### Exercise objective
Extract each line of the records below that contains the word "camera".
--- START ---
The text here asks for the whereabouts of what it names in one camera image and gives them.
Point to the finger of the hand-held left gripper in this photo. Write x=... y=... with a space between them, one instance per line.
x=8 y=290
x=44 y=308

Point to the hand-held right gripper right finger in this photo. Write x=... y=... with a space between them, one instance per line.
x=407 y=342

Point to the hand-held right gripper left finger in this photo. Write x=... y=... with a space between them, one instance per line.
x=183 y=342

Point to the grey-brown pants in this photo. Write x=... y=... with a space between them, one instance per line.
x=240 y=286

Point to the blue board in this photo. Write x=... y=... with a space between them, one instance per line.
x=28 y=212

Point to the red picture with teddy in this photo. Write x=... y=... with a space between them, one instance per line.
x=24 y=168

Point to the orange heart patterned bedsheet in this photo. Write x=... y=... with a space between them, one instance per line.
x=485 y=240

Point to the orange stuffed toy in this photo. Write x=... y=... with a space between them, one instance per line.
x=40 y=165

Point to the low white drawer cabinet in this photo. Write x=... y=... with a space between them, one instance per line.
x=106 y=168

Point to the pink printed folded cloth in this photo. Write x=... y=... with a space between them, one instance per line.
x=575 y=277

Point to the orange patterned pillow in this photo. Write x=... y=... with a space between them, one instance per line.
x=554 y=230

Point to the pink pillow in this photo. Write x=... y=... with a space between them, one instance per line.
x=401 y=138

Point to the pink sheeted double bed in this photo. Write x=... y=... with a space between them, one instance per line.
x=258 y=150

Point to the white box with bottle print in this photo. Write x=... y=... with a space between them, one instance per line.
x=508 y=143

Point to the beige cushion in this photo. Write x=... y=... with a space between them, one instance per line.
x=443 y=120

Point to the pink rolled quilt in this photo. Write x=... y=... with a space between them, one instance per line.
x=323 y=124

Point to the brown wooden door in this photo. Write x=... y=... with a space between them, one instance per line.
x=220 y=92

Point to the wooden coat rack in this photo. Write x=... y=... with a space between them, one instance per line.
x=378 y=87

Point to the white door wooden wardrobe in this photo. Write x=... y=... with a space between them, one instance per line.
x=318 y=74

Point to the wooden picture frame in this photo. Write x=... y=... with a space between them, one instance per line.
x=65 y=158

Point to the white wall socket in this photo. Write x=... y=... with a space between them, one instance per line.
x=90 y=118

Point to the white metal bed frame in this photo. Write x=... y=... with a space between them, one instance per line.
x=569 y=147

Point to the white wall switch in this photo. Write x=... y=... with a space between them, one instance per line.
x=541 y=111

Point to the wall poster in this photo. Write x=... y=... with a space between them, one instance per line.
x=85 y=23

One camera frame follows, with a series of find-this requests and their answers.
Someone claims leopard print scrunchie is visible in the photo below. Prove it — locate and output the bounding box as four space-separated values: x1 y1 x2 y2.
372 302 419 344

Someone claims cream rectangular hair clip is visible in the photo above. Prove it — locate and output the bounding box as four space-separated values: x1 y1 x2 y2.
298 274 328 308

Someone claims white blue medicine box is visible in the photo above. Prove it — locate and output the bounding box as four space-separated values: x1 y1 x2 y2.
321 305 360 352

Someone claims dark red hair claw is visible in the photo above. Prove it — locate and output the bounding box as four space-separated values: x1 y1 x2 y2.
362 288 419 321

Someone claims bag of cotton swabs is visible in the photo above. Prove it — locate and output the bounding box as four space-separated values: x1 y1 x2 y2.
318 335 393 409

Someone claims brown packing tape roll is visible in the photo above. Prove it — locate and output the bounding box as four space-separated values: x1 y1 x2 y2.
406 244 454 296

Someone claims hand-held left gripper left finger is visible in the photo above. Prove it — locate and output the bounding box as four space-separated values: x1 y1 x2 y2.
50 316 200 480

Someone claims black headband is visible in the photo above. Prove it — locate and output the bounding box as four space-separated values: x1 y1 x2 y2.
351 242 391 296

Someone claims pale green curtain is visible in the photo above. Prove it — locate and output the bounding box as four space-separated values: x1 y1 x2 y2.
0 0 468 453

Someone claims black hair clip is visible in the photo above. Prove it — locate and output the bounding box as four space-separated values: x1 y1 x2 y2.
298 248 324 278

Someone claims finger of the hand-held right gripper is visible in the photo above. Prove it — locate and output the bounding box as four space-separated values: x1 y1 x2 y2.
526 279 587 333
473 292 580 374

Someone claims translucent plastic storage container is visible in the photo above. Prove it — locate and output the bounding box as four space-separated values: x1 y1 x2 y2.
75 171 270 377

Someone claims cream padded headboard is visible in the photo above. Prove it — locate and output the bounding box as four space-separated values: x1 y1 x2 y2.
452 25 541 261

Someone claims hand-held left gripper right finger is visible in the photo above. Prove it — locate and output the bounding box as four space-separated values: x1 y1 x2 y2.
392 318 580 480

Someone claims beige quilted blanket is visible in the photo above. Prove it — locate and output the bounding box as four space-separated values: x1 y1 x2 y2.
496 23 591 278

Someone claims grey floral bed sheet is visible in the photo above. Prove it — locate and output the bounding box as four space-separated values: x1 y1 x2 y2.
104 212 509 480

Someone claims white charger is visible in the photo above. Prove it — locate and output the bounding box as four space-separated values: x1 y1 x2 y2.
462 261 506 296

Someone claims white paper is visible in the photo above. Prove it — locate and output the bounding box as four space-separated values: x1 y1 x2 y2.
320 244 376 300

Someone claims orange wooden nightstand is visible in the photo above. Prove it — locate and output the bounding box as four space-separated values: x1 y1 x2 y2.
--- END ---
### Exercise result
The text here asks for the whereabouts of what it names in one camera image and gives them.
One camera frame follows, with a series of find-this requests and their answers.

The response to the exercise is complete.